(Stored data entries)
§ §

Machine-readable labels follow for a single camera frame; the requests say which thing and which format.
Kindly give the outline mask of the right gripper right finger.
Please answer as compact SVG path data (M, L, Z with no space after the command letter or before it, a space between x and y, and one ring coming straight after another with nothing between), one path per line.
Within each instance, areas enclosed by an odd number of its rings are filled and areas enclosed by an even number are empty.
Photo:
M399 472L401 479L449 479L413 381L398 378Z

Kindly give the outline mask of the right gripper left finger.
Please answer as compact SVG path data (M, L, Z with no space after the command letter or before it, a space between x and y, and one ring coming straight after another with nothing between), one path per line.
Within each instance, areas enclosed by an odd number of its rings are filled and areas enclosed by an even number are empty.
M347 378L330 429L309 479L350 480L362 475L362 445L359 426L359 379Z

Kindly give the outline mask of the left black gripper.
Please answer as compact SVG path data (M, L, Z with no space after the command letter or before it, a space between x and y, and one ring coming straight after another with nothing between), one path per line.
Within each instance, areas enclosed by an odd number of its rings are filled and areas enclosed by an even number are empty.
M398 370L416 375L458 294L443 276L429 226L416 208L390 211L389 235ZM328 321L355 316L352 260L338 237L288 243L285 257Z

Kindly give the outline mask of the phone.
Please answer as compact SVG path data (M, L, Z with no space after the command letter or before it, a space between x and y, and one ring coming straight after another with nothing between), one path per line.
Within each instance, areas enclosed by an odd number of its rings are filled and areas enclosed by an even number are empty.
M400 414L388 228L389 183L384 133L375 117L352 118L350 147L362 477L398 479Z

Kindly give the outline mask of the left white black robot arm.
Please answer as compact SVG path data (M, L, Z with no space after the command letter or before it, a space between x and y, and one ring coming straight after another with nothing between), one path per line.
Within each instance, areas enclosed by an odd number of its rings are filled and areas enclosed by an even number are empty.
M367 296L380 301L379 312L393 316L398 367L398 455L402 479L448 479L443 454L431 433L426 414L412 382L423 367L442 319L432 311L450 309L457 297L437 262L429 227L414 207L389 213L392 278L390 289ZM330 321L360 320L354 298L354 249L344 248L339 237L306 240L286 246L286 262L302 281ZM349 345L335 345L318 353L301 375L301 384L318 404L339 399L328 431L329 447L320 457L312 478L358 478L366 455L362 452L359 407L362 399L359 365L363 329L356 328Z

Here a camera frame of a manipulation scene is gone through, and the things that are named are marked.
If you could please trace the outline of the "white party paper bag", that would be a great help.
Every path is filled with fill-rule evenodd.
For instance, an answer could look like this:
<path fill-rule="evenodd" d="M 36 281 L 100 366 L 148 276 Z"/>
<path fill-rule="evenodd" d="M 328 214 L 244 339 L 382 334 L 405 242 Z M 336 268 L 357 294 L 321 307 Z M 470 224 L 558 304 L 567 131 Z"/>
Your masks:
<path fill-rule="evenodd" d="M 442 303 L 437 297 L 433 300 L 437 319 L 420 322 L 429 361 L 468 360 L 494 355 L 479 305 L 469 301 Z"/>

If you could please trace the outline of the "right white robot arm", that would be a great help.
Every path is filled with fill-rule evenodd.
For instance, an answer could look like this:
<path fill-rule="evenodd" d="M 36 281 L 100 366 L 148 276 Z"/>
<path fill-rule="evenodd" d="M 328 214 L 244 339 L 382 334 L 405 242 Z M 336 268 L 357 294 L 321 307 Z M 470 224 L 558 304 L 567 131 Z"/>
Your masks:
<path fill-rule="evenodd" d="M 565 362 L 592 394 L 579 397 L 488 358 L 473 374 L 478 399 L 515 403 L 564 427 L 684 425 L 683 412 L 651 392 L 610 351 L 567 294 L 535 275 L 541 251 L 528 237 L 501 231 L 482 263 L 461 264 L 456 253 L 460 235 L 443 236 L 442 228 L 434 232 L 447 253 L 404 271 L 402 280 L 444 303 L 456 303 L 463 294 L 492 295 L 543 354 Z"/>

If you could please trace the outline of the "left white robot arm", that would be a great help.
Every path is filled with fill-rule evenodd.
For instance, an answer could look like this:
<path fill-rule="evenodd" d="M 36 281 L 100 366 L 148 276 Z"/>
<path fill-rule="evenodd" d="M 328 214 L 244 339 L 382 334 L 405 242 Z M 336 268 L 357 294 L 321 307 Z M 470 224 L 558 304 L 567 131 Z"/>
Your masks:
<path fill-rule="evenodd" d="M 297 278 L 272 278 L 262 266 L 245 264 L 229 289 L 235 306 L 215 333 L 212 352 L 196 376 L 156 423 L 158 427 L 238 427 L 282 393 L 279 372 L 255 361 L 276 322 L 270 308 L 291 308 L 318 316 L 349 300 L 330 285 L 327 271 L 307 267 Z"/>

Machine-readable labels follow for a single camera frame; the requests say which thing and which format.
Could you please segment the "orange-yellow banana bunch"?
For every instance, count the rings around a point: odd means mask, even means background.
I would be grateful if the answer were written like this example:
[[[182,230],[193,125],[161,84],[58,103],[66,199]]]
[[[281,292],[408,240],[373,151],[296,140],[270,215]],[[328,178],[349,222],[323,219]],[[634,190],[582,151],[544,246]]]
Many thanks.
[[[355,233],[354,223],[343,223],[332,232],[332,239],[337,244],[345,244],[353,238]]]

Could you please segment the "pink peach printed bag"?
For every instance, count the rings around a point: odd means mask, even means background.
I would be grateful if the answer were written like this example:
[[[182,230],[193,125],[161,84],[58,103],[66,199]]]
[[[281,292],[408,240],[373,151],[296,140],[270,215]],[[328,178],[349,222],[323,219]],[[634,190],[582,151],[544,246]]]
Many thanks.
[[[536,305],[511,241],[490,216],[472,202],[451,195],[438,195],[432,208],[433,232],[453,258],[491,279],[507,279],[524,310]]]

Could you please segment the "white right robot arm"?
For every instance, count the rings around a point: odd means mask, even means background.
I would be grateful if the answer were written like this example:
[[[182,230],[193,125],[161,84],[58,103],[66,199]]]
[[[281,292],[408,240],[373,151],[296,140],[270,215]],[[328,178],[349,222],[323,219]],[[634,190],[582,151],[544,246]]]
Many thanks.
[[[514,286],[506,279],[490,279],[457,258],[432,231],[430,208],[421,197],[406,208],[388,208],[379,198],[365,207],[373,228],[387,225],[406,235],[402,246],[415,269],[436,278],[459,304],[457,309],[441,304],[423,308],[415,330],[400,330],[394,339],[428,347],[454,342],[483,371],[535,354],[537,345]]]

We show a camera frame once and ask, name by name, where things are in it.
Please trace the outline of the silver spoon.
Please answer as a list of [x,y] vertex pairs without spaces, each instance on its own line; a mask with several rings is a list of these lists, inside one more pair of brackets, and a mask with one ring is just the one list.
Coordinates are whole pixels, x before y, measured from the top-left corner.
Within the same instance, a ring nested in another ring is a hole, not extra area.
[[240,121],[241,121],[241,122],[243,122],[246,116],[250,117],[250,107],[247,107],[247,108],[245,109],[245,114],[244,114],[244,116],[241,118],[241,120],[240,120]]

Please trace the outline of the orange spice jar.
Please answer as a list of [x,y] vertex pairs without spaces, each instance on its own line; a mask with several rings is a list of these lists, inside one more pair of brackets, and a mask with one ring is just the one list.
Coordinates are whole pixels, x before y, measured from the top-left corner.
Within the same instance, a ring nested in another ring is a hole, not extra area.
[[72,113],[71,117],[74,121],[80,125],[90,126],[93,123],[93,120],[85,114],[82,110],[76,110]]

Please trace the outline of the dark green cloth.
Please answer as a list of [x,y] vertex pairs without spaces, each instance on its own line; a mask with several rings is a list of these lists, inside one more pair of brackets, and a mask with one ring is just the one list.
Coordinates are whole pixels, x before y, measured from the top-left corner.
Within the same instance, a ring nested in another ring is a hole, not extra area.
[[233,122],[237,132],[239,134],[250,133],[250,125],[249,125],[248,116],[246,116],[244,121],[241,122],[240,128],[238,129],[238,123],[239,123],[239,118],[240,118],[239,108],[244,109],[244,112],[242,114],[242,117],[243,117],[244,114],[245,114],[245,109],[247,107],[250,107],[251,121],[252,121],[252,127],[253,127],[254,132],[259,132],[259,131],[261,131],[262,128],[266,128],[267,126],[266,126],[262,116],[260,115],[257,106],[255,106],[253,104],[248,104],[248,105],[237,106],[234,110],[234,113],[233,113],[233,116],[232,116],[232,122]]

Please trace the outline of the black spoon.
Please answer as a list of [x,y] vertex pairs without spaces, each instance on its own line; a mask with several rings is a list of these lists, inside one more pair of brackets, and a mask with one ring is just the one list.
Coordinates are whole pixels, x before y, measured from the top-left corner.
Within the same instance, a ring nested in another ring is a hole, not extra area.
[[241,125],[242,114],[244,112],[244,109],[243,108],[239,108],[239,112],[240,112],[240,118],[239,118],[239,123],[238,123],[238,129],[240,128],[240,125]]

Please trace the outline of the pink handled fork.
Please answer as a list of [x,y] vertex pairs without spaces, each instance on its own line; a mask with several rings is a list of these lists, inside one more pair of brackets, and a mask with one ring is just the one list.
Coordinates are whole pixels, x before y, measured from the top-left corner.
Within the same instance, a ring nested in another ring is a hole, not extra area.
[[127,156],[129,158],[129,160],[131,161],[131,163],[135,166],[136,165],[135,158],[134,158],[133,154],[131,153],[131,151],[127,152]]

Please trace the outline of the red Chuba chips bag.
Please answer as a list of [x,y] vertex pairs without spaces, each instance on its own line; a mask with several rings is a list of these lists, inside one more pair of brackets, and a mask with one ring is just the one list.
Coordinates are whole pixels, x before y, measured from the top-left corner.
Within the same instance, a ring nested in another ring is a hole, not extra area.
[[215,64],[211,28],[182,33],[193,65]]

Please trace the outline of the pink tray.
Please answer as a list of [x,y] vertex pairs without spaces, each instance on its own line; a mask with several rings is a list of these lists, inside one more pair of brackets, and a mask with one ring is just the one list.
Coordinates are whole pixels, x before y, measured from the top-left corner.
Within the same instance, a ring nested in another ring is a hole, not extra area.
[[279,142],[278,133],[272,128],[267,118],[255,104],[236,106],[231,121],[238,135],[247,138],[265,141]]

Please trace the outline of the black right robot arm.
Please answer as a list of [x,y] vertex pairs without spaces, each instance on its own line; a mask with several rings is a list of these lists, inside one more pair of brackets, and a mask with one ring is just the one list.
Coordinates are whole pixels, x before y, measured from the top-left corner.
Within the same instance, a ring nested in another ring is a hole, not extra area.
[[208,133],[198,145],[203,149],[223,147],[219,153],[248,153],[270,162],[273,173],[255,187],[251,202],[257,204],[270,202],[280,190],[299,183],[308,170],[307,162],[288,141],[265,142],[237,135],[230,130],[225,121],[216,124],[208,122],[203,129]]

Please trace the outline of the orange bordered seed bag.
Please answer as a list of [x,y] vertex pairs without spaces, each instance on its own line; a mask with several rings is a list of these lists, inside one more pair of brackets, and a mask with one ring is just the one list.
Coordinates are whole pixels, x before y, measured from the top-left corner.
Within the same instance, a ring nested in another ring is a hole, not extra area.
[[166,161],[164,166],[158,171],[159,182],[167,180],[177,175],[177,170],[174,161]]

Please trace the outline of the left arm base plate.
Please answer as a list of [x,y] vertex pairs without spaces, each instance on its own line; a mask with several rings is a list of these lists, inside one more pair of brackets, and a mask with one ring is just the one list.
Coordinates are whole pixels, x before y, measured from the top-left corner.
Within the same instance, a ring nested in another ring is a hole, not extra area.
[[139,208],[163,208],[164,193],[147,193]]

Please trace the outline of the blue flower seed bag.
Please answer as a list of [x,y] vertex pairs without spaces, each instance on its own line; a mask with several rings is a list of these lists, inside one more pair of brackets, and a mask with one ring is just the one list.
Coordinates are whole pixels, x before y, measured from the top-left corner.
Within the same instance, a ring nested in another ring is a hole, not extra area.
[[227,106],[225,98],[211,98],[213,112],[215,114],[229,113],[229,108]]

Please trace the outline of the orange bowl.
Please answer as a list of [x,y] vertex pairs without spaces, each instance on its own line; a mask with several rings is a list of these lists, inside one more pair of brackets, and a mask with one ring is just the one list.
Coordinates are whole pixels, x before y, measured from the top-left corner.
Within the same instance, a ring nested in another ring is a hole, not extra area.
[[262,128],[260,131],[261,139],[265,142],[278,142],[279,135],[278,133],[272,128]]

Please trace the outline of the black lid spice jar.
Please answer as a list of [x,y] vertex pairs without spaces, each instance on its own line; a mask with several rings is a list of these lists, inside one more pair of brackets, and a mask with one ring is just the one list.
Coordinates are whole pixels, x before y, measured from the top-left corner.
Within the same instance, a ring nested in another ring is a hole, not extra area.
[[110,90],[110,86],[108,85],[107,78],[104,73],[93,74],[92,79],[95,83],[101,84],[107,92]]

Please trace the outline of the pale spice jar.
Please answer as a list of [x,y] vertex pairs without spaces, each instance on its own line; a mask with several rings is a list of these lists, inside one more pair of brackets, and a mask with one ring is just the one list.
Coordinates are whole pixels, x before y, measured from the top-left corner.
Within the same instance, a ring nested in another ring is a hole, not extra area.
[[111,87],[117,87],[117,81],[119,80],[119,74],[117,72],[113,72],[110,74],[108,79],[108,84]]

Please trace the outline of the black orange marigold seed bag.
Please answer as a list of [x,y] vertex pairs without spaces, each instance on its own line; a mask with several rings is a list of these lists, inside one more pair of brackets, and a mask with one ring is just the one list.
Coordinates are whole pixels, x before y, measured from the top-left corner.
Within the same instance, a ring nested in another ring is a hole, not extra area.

§ §

* Aim of the exercise: Using the records, find how many lines include the string "frame" and report that number alone.

* Task solution: 4